Ärger um den Mietspiegel
Kreis und Stadt streiten um Mietobergrenzen. Kreis-Sozialdezernent unbeeindruckt von Resolution aus Neuss.
Neuss. Der Streit zieht sich seit Monaten hin, jetzt ist er eskaliert. Geht der neue Mietpreisspiegel des Kreises für Hartz-IV-Empfänger und Bezieher von Sozialhilfe an den Verhältnissen in Neuss vorbei und weist deutlich zu niedrige Mietobergrenzen auf?

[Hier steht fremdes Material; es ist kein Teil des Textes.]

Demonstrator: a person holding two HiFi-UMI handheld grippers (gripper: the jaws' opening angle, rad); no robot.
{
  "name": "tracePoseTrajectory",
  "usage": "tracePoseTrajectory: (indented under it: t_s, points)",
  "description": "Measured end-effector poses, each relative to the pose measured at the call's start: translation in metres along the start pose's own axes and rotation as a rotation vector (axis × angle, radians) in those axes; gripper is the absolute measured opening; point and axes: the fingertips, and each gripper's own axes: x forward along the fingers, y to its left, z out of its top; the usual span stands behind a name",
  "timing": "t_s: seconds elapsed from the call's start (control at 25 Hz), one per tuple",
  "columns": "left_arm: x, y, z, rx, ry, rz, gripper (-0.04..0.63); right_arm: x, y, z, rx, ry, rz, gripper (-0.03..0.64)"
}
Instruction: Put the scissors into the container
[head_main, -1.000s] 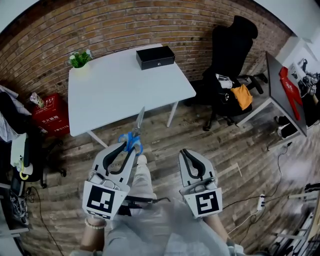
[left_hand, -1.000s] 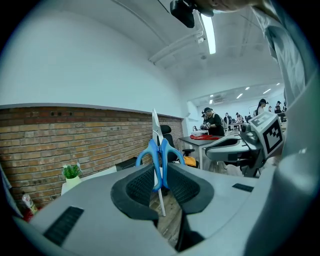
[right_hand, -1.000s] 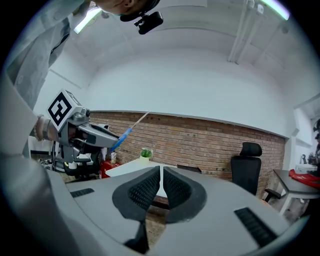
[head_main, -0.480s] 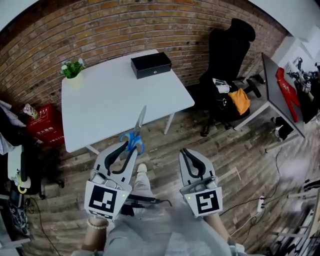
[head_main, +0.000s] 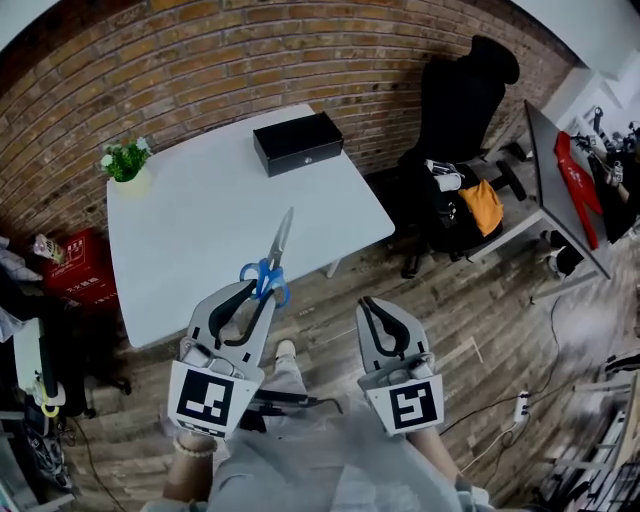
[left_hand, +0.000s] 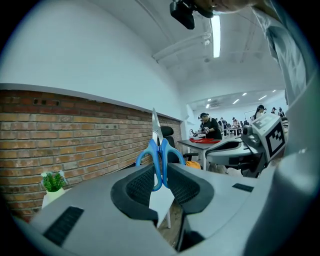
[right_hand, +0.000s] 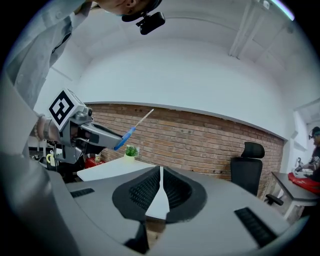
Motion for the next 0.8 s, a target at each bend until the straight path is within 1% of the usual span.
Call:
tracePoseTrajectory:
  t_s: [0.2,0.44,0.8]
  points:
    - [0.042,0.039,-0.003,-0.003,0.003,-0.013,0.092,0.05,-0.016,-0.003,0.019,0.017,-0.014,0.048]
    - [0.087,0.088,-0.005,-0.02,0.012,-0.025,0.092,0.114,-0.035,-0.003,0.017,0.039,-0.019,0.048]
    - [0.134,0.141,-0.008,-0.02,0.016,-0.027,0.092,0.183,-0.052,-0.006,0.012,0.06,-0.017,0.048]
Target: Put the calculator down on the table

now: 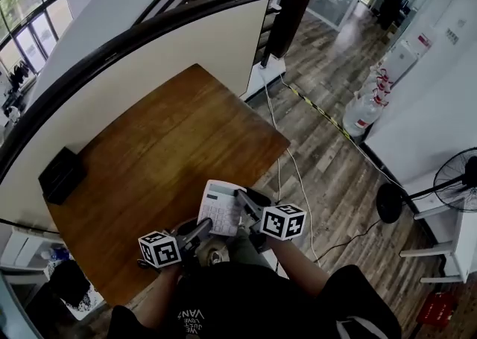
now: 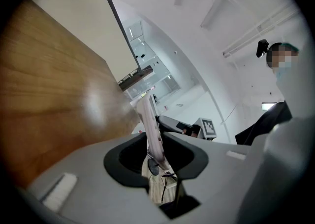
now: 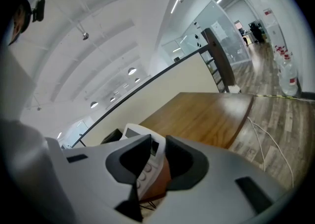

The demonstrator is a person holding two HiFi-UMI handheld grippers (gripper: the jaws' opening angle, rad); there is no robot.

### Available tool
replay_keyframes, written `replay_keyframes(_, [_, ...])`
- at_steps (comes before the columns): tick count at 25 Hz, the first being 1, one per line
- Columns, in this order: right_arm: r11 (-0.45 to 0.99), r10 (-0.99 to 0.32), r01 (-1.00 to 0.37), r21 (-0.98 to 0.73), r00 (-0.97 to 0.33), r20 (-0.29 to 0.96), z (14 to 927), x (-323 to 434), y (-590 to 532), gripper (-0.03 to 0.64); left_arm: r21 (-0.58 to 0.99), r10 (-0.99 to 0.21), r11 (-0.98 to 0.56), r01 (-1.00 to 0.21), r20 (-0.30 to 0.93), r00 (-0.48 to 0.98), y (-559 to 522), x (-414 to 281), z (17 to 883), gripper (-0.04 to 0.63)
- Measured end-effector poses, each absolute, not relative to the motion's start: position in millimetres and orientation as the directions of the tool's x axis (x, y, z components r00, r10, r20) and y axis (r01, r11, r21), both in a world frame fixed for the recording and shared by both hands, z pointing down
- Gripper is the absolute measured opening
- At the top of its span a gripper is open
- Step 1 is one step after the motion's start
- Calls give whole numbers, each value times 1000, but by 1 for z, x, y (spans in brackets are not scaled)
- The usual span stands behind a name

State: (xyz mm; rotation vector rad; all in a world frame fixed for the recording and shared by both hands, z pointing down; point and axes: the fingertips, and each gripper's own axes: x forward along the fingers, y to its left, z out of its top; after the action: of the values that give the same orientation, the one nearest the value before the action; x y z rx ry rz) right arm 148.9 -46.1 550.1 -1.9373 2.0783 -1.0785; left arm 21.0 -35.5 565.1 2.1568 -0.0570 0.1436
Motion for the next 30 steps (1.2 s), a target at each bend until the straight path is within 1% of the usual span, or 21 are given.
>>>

Gibt es, wie die Neusser Stadtverwaltung sagt, gar kein entsprechendes Angebot auf dem Markt? Oder ist die ganze Aufregung in der Stadt völlig unverständlich und ein Angebot zu niedrigen Mieten durchaus vorhanden, wie der Kreis hervorhebt?
Nach einer Resolution der Neusser Politik, der Kreis möge den Mietspiegel noch einmal ändern, sah sich Kreis-Sozialdezernent Jürgen Steinmetz am Montag genötigt, zu einem „klärenden Pressegespräch“ die Boxhandschuhe auf den Tisch zu legen. Er sei bereit, „Schläge auszuteilen — aber mit Fakten“.
Dennoch kam Steinmetz auch aufs Grundsätzliche: Man lasse sich die Kompetenz als sozialer Kreis nicht absprechen, „und wir entlasten nicht den Kreishaushalt zulasten der Städte und Gemeinden.“ Fakt sei allerdings, dass der Kreis bisher Mieten erstattet habe, die über dem durchschnittlichen Mietpreis lagen. Steinmetz verteidigte die Erhebungen des Kreises zu Bestandsmieten und den Angeboten.
Im übrigen gebe es im Mietpreisspiegel ein eigenes Cluster für die Stadt Neuss. Ein zu den neuen, abgesenkten Mietobergrenzen passendes Angebot auf dem Wohnungsmarkt sehe er durchaus. Ein Blick ins Internet zeige, dass in allen Segmenten passende Angebote verfügbar seien.
Zudem gebe es bisher — der neue Spiegel ist seit 1. August in Kraft — weniger als 2 Prozent so genannter Aufforderungsverfahren. Allerdings ist auch erst ein Bruchteil der 9500 Betroffenen überprüft. Die Angeschriebenen müssen ihre Mietkosten senken, was in der Regel einen Umzug bedeutet. Steinmetz verweist darauf, dass ein solches Verfahren nicht die Kündigung bedeute: Es gebe Fristen, und jeder Einzelfall werde geprüft.
Das beruhigt die Stadt allerdings nicht. Sozialdezernent Stefan Hahn verweist auf zahlreiche Rückmeldungen von Betroffenen, die keine entsprechende Wohnung finden. Es reiche nicht, wenn der Kreis nur den Wohnungsbestand gewichte. Es müsse auch das tatsächliche Angebot gewertet werden.
Den Appell der Neusser Politik an den Kreis, die Richtlinien kurzfristig zu ändern, weist Jürgen Steinmetz als „nicht nachvollziehbar“ zurück. Er gehe „locker, flockig, offensiv“ mit dem Thema um und sehe keinen Grund, kurzfristig etwas zu ändern. Im kommenden Jahr würden die Zahlen ohnehin überprüft.